§ Stored data:
<<<<

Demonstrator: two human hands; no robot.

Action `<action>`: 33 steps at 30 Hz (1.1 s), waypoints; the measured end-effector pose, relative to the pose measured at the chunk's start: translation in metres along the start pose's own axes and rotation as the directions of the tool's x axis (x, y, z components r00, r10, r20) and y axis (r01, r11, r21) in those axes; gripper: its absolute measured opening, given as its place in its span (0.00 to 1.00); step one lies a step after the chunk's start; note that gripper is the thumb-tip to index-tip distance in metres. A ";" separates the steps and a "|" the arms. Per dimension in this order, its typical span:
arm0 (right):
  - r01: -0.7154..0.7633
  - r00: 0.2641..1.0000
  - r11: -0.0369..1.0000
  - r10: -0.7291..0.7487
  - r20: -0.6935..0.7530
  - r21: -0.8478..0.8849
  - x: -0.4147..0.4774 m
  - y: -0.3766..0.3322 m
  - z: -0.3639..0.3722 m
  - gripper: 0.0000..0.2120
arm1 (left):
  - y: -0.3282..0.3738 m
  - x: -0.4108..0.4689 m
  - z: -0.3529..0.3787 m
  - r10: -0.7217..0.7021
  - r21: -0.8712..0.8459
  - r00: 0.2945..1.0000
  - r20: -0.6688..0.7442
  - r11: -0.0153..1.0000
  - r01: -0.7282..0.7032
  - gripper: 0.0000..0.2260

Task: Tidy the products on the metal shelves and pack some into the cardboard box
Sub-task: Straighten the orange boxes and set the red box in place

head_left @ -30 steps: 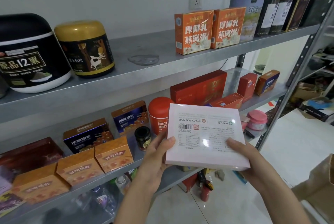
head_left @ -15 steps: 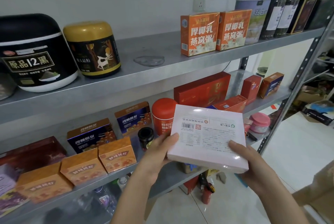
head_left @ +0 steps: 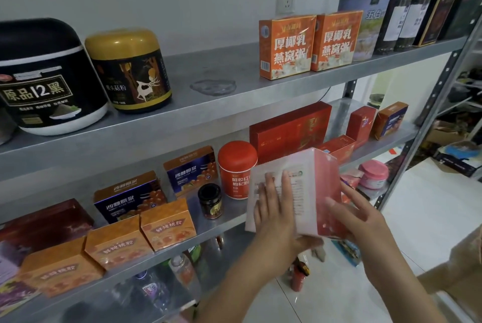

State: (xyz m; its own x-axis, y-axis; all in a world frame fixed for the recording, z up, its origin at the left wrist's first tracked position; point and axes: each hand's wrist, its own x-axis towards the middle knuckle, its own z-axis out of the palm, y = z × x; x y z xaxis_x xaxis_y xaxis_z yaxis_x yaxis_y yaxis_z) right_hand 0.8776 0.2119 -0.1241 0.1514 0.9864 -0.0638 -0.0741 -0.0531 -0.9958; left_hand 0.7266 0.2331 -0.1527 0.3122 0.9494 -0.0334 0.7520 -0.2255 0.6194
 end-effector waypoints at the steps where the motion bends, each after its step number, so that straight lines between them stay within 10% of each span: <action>1: 0.015 1.000 1.000 -0.015 0.006 -0.003 -0.002 -0.003 -0.001 0.23 | -0.003 0.001 0.001 0.015 -0.128 1.000 0.025 0.992 -0.012 0.54; 5: 0.138 0.975 0.986 -0.119 0.186 -0.093 0.001 0.005 0.010 0.28 | -0.006 -0.003 -0.001 0.066 -0.697 0.989 0.132 0.715 0.045 0.49; 14: 0.247 0.924 0.969 -0.230 0.305 -0.020 0.023 0.030 -0.010 0.51 | -0.004 -0.011 -0.016 0.209 -0.667 0.968 0.138 0.742 -0.065 0.53; 20: 0.340 0.843 0.938 -0.334 0.421 0.062 -0.006 0.028 -0.010 0.42 | 0.001 -0.018 -0.026 0.180 -0.812 0.983 0.037 0.579 -0.076 0.30; 27: 0.268 0.939 0.957 -0.284 0.194 0.107 -0.003 0.012 -0.007 0.29 | 0.010 -0.023 -0.010 0.178 -0.606 0.983 -0.054 0.776 -0.174 0.41; 33: 0.350 0.924 0.913 -0.373 -0.080 -0.210 -0.015 -0.008 0.010 0.42 | 0.022 -0.030 0.008 0.289 -0.219 0.947 -0.140 0.924 -0.314 0.43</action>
State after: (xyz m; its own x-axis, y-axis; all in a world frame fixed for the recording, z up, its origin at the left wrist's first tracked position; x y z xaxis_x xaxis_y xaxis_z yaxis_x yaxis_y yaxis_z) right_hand 0.8660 0.1991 -0.1144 0.2466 0.9190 0.3076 0.1925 0.2646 -0.9449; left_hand 0.7385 0.1978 -0.1438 0.4318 0.8645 0.2572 0.4692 -0.4588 0.7545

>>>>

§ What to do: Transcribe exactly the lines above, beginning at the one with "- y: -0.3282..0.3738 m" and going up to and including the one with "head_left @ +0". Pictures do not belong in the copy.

§ Result of this task:
  - y: -0.3282..0.3738 m
  - x: -0.4108..0.4689 m
  - z: -0.3529..0.3787 m
  - r10: -0.7217..0.7021
  - r21: -0.8712..0.8459
  - r00: 0.2945..1.0000
  - r20: -0.6688..0.7442
  - r11: -0.0153..1.0000
  - r01: -0.7282..0.7032
  - gripper: 0.0000..0.2260

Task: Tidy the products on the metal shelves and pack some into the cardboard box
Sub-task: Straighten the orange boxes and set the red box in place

head_left @ -30 steps: 
head_left @ -15 steps: 
head_left @ +0 steps: 

The output for this exercise is finished.